Work to be completed
The lines to be copied are those below that contain "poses".

Supplied data
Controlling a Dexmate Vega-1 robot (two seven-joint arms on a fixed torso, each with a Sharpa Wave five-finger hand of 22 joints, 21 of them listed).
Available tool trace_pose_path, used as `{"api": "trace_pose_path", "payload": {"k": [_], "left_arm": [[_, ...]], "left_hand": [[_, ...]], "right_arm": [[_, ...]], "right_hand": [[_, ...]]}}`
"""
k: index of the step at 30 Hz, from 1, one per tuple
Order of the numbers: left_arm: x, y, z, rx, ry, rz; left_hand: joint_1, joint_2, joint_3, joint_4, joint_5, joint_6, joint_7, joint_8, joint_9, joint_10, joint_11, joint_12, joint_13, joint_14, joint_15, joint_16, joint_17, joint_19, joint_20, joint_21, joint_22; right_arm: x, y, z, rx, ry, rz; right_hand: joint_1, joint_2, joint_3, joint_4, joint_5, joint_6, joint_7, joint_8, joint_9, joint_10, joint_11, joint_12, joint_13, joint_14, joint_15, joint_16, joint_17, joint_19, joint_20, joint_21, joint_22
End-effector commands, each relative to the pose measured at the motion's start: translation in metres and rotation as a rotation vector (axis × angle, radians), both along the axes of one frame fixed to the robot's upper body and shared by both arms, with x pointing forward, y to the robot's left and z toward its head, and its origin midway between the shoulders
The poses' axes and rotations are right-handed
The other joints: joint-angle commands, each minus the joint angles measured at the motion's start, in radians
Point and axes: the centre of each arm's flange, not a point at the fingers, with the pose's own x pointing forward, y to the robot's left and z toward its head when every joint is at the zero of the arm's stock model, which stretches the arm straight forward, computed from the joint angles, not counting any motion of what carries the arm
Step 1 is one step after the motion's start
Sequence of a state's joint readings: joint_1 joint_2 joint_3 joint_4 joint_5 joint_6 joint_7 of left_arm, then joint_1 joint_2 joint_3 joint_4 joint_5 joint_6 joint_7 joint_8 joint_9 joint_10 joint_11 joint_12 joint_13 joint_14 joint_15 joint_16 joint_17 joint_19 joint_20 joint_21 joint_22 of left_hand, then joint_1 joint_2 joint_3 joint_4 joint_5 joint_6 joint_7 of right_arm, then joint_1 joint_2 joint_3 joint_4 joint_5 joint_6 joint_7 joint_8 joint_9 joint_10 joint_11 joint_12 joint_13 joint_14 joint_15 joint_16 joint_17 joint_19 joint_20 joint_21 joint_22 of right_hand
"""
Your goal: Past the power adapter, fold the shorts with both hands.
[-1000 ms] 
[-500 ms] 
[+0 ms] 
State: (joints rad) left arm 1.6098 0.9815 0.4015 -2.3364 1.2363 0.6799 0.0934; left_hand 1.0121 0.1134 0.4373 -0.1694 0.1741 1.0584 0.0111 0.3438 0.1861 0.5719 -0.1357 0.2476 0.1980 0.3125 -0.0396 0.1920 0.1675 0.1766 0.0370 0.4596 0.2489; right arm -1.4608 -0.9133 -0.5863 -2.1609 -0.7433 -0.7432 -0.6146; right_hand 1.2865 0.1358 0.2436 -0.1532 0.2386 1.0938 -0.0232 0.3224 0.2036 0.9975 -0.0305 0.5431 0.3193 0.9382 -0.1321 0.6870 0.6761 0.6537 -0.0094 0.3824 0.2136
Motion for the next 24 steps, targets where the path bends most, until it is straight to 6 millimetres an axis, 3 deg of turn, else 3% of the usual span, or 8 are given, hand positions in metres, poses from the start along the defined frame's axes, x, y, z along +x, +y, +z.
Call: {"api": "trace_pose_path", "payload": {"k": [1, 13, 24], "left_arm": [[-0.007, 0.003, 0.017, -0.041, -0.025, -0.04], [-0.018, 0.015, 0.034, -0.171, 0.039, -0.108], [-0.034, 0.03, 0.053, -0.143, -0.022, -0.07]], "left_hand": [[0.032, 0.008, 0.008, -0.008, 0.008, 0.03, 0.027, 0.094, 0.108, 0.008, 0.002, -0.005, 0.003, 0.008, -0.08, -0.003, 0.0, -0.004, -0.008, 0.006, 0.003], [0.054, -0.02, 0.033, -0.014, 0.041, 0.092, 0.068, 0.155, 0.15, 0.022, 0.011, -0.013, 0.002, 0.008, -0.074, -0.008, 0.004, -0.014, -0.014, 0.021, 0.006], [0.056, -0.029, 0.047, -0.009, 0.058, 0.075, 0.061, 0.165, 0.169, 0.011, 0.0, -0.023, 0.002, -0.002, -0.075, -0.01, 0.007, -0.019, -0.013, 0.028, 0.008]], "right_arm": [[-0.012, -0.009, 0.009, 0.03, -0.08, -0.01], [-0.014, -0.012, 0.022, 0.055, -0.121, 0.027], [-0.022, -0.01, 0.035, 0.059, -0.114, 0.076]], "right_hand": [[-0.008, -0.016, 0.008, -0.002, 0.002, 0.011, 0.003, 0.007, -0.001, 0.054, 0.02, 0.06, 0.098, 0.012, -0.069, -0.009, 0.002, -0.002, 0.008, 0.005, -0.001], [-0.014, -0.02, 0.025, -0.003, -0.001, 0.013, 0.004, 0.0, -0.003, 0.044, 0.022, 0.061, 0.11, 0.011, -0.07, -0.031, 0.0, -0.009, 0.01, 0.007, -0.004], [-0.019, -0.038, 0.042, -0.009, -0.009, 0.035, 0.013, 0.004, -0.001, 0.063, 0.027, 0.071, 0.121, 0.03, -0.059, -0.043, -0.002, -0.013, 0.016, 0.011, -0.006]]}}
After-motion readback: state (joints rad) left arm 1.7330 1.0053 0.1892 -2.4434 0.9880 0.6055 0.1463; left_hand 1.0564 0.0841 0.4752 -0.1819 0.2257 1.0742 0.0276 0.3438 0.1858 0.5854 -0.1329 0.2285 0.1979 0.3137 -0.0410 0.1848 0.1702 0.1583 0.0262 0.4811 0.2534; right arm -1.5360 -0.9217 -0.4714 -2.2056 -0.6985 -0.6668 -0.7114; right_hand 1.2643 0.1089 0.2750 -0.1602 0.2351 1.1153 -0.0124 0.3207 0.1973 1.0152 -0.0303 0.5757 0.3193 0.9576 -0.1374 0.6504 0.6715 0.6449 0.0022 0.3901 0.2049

Response to this task
The poses' axes and rotations are right-handed
Motion for the next 24 steps, targets where the path bends most, until it is straight to 6 millimetres an axis, 3 deg of turn, else 3% of the usual span, or 8 are given, hand positions in metres, poses from the start along the defined frame's axes, x, y, z along +x, +y, +z.

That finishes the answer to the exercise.